Port SkMatrix opts to SkOpts.

No changes to the code, just moved around.

This will have the effect of enabling vectorized code on ARMv7.
Should be no effect on ARMv8 or x86, which would have been vectorized already.
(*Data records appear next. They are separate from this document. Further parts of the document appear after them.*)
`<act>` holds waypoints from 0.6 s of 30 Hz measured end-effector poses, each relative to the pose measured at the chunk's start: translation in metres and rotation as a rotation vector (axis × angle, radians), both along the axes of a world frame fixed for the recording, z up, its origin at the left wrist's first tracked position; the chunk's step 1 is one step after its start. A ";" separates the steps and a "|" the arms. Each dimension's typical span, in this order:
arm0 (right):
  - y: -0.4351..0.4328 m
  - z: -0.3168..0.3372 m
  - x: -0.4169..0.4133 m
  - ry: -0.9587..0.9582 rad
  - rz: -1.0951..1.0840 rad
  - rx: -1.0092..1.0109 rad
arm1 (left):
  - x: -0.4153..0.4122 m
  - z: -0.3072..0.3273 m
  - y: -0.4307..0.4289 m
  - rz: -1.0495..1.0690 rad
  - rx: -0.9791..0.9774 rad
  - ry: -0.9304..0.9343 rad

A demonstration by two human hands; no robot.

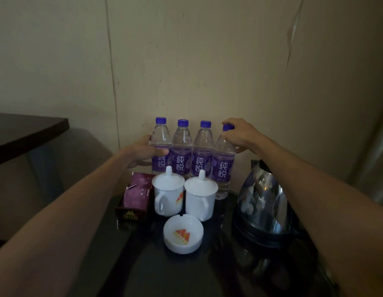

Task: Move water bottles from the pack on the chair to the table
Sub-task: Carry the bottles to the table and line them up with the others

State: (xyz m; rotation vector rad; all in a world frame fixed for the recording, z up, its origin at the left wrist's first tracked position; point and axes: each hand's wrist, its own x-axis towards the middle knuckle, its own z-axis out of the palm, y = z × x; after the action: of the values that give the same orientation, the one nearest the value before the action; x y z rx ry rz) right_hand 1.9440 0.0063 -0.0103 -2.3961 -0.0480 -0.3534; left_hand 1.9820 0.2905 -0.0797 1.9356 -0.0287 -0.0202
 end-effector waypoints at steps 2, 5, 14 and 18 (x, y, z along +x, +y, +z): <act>-0.001 0.000 -0.002 0.041 -0.007 0.011 | -0.003 -0.006 -0.002 -0.035 0.043 0.008; -0.004 -0.004 -0.005 0.172 0.013 0.067 | -0.005 -0.017 -0.005 -0.003 0.096 -0.051; -0.005 -0.013 -0.007 0.217 0.006 0.015 | -0.008 -0.015 -0.001 -0.030 0.164 -0.063; -0.002 -0.004 -0.004 0.267 0.017 0.026 | -0.016 -0.010 0.004 -0.063 0.193 -0.062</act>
State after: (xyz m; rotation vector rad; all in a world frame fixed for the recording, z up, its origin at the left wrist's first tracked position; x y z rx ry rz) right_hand 1.9402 0.0047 -0.0141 -2.3946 0.0575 -0.0237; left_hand 1.9660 0.2945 -0.0901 2.1271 -0.1332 -0.0043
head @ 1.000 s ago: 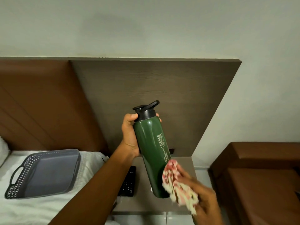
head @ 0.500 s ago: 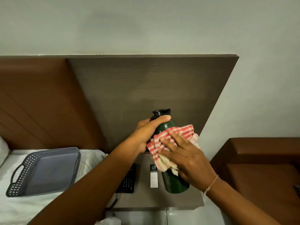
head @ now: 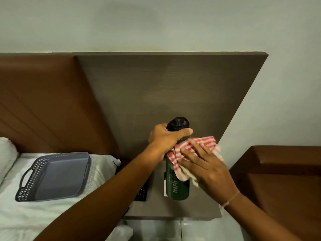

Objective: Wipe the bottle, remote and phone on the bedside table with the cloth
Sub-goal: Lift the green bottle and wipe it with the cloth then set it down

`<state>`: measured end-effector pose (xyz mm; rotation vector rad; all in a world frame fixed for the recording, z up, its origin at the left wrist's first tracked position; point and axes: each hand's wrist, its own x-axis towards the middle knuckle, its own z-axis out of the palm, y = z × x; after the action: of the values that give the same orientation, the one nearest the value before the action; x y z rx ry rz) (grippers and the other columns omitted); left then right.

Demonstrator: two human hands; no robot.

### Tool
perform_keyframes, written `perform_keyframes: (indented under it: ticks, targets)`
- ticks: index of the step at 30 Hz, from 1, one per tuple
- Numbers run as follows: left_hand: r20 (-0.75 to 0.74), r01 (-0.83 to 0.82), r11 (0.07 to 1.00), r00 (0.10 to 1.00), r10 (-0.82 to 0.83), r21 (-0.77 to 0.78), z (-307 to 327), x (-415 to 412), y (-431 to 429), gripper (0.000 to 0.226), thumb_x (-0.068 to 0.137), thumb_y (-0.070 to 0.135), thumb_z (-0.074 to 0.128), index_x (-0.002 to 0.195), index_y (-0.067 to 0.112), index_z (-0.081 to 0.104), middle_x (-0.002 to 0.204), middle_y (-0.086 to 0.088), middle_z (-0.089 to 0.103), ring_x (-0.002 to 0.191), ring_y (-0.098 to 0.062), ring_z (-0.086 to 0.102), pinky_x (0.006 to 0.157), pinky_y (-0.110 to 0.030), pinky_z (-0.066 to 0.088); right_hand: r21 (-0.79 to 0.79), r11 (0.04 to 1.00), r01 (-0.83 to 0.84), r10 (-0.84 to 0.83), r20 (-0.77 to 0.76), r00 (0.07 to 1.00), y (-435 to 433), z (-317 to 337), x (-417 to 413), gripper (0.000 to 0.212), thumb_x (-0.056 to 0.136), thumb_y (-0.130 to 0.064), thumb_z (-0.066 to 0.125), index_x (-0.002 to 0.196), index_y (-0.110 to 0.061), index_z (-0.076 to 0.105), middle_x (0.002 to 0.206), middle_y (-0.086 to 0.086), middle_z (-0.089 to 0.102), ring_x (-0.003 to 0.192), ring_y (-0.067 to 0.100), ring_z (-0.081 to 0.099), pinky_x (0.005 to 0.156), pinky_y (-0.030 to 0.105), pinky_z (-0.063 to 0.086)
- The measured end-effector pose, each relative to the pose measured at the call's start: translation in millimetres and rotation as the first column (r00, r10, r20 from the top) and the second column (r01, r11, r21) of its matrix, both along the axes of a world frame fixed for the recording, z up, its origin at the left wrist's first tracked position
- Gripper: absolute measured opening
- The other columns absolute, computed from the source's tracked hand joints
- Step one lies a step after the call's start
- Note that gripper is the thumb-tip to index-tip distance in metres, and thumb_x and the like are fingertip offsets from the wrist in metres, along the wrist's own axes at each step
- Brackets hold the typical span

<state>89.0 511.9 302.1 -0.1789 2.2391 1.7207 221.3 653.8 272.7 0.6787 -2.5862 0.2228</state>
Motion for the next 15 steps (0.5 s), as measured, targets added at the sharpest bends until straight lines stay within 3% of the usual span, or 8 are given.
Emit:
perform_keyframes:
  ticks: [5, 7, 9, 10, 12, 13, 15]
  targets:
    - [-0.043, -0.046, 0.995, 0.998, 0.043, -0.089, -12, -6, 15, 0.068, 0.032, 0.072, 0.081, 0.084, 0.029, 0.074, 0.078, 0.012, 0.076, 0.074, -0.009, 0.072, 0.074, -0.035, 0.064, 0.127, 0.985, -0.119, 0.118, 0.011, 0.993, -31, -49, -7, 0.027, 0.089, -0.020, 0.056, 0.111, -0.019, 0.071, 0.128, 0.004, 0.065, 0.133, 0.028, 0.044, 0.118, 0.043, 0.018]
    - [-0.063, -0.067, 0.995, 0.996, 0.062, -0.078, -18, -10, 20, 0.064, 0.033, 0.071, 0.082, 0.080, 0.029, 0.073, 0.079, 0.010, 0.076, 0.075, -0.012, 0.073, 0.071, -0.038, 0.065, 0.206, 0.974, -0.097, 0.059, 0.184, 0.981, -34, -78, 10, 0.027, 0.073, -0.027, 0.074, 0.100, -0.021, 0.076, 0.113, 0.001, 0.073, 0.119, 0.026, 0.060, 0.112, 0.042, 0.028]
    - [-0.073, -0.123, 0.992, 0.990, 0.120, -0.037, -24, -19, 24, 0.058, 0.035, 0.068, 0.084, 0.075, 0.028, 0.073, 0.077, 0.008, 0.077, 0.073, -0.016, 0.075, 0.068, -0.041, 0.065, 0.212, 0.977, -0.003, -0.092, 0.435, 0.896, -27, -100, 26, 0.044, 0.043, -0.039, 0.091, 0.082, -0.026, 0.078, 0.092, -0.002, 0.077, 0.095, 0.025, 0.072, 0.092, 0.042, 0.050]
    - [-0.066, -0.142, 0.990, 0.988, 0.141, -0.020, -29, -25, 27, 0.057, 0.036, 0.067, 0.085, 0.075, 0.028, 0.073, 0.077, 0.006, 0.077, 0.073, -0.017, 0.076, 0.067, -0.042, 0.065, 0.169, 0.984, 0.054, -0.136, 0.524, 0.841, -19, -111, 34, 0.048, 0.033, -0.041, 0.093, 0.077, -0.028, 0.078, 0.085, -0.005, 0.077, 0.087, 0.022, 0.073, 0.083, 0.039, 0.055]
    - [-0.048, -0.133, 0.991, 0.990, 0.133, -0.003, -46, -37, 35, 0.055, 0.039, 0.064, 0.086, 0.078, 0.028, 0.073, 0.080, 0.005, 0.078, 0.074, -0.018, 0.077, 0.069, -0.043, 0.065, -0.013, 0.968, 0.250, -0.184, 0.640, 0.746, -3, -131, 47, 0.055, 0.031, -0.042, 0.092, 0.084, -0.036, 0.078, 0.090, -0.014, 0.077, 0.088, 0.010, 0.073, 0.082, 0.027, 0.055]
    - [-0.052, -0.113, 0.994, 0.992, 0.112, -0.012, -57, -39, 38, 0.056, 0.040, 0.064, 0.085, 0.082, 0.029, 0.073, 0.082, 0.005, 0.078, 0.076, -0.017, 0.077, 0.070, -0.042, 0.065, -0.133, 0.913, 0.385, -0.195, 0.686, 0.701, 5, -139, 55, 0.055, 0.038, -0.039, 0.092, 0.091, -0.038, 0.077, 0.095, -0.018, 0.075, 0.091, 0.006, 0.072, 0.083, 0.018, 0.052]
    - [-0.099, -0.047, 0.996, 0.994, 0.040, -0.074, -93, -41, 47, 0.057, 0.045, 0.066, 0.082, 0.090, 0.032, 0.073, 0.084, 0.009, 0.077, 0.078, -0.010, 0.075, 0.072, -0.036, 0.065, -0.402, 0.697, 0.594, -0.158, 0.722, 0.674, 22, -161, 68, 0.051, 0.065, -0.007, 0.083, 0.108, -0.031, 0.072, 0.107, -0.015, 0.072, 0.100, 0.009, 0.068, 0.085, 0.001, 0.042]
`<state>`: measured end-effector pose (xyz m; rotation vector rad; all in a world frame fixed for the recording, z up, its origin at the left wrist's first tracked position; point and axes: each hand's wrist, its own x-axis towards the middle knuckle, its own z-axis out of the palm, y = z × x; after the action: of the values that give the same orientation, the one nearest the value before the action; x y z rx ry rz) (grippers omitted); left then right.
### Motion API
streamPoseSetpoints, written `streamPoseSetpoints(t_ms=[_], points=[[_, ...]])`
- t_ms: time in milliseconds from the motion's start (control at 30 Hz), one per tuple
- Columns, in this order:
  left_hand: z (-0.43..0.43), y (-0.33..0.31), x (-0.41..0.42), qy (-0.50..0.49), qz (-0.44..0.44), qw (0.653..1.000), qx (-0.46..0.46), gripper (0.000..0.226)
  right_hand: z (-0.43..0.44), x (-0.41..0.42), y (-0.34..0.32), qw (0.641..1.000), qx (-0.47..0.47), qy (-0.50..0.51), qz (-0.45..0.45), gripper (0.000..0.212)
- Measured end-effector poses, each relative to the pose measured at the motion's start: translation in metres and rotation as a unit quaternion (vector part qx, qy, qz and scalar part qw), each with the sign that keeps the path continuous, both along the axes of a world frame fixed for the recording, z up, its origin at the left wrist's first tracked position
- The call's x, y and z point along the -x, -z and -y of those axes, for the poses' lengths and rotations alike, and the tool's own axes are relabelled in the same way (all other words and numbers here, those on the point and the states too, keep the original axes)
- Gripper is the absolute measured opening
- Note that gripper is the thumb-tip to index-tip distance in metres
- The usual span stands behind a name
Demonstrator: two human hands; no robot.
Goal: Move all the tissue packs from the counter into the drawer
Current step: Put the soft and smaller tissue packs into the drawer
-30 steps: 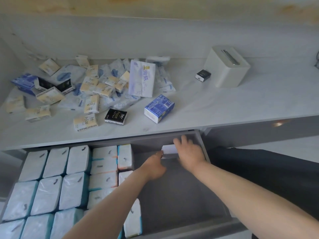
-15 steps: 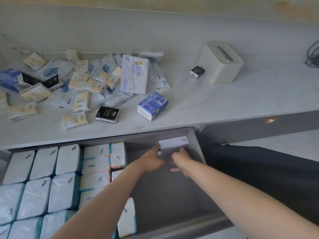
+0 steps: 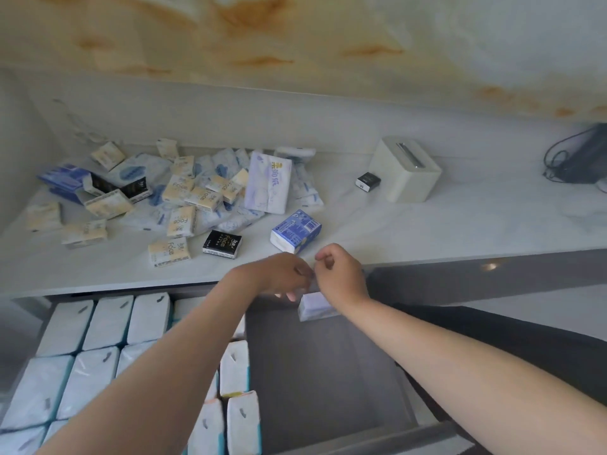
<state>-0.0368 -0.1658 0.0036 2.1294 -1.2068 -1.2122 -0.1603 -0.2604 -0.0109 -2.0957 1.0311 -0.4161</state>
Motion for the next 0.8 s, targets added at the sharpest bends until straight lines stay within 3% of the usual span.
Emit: streamPoseSetpoints(t_ms=[133, 300, 433, 567, 800], points=[[0.0, -0.036, -0.029, -0.109, 0.063, 0.988, 0.09, 0.021, 0.011, -0.042, -0.033, 0.998, 0.03, -0.046, 0.022, 0.017], [0.005, -0.039, -0.076, -0.292, 0.15, 0.925, 0.193, 0.044, 0.032, -0.098, -0.058, 0.995, -0.016, -0.092, -0.033, 0.036], [0.015, -0.026, -0.107, -0.303, 0.157, 0.93, 0.138, 0.059, 0.05, -0.13, -0.063, 0.988, -0.075, -0.102, -0.086, 0.066], [0.02, -0.009, -0.119, -0.277, 0.154, 0.945, 0.087, 0.05, 0.057, -0.149, -0.061, 0.983, -0.115, -0.124, -0.066, 0.061], [0.023, -0.012, -0.122, -0.385, 0.117, 0.889, 0.217, 0.041, 0.058, -0.156, -0.054, 0.979, -0.159, -0.123, 0.021, 0.065]])
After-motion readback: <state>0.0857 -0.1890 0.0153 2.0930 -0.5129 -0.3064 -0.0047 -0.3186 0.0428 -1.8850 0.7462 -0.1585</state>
nanobench --match mappoints changes on Nexus 5 (ARMv7):

_affine: 132 -> 95
_scale: 118 -> 47
_trans: 60 -> 37

A teaser:
We should next look at the ABCD->BADC shuffle we've noted that we need in _affine.  A quick hack showed doing that optimally is another ~35% speedup on x86.  Got to figure out how to do it best on ARM though: that same quick hack was a 2x slowdown there.  Good reason to resurrect that SkNx_shuffle() CL!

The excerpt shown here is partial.